Noland Arbaugh a 30 ans. Il est né dans la région de Yuma, en Arizona. En 2016, il était au lac avec ses amis. Il plonge. Sa tête heurte quelque chose. Lésion de la moelle épinière. À partir de ce moment, Noland devient tétraplégique, paralysé du cou vers le bas. À l’époque de son accident, il n’existait tout simplement aucun traitement pour sa lésion, mais depuis environ trois mois, Noland expérimente quelque chose qui n’existait tout simplement pas à l’époque de son accident.
Noland est le premier être humain à qui a été implanté Telepathy, la puce développée par Neuralink. Cette entreprise est l’un des projets les plus ambitieux de Elon Musk. Fondée en 2016, elle vise à créer une puce qui permet aux personnes atteintes de paralysie permanente de donner des ordres à un ordinateur via une interface graphique.
Pour le moment, Telepathy permet de déplacer un curseur à l’écran, mais à l’avenir, ses applications pourraient être encore plus sophistiquées. Noland a accordé une interview à l’édition américaine de Wired pour expliquer tout ce qui s’est passé dans sa vie à 100 jours de l’implantation.
La vie de Noland après l’intervention
Récemment, des détails ont émergé sur le résultat de l’intervention. Les calculs des chercheurs sur la solidité de la puce étaient erronés. L’implant a tenu bon, mais certains des microfils reliant la puce principale se sont détachés, un problème qui a été résolu en deux semaines en recalibrant le logiciel utilisé pour transformer les impulsions cérébrales de Noland en mouvements du curseur.
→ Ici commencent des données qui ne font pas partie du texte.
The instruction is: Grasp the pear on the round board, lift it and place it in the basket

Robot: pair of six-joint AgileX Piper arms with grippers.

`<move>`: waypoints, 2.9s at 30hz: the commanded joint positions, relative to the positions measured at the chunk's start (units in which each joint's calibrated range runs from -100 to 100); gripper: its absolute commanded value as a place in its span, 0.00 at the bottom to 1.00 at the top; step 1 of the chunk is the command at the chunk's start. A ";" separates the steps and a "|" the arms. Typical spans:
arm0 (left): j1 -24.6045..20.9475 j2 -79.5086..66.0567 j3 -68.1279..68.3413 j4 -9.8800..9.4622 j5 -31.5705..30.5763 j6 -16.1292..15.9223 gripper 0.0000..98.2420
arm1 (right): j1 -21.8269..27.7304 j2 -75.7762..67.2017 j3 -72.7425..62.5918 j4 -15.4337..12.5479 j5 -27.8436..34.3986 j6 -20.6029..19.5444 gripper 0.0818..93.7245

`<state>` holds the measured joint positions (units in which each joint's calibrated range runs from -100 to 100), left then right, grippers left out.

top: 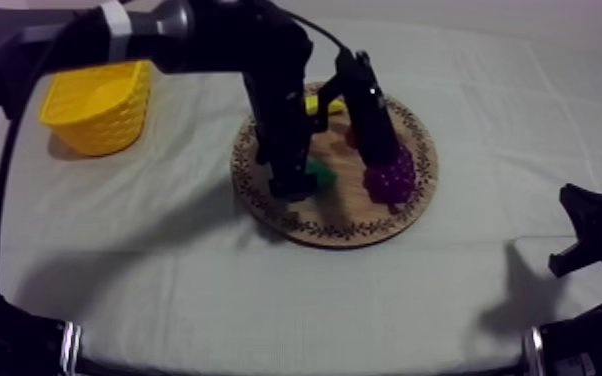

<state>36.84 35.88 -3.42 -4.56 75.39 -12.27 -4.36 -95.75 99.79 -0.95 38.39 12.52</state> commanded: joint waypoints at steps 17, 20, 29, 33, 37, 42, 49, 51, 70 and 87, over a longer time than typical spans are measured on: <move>0.32 7.57 -4.02 0.95 -0.10 0.98 0.59 | -0.01 -0.01 -0.01 0.00 0.00 0.01 0.00; 0.35 6.68 -3.76 1.00 -0.03 1.60 0.49 | -0.01 -0.01 -0.01 0.00 0.00 0.01 0.00; 0.14 -6.21 0.70 1.30 1.53 3.79 0.47 | -0.01 -0.01 -0.01 0.00 0.00 0.01 0.00; -1.27 -15.75 1.28 1.14 4.30 4.82 0.49 | -0.01 -0.01 -0.01 0.00 0.00 0.01 0.00; -4.08 -24.63 0.23 0.57 7.36 5.37 0.50 | -0.01 -0.01 -0.01 0.00 0.00 0.01 0.00; -9.51 -32.30 -1.35 -0.80 10.38 5.50 0.50 | -0.01 -0.01 -0.01 0.00 0.00 0.01 0.00; -18.84 -33.70 -2.65 -1.19 10.12 3.64 0.52 | -0.01 -0.01 -0.01 0.00 0.00 0.01 0.00; -21.18 -32.33 -2.98 -1.12 9.60 3.14 0.52 | -0.01 -0.01 -0.01 0.00 0.00 0.01 0.00; -33.79 -13.03 -6.14 -0.95 3.87 0.91 0.53 | -0.01 -0.01 -0.01 0.00 0.00 0.01 0.00; -33.39 -13.80 -0.38 -0.71 0.92 2.82 0.97 | -0.08 -0.01 -0.01 0.00 0.00 0.01 0.00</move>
<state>3.41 23.94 -4.59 -5.31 76.32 -9.77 -4.36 -95.75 99.79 -0.95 38.39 12.52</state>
“Il est très facile de déplacer le curseur. Il faut très peu d’énergie pour le célébrer. Je pense simplement à où il doit aller et il bouge”.
Pour l’instant, Telepathy communique uniquement avec un MacBook, mais bientôt des applications seront disponibles sur d’autres appareils, notamment les smartphones. Dans son interview, Noland envisage également un avenir pour cette technologie. Un avenir qui pourrait passer par une autre des technologies développées par Elon Musk:
“Ce serait fantastique si j’avais un robot Optimus à contrôler. Il ferait pratiquement tout pour moi et éliminerait même 90% des choses pour lesquelles il a besoin des autres. Je pourrais également me connecter à d’autres choses, comme une voiture. Les Tesla ont déjà la conduite autonome”.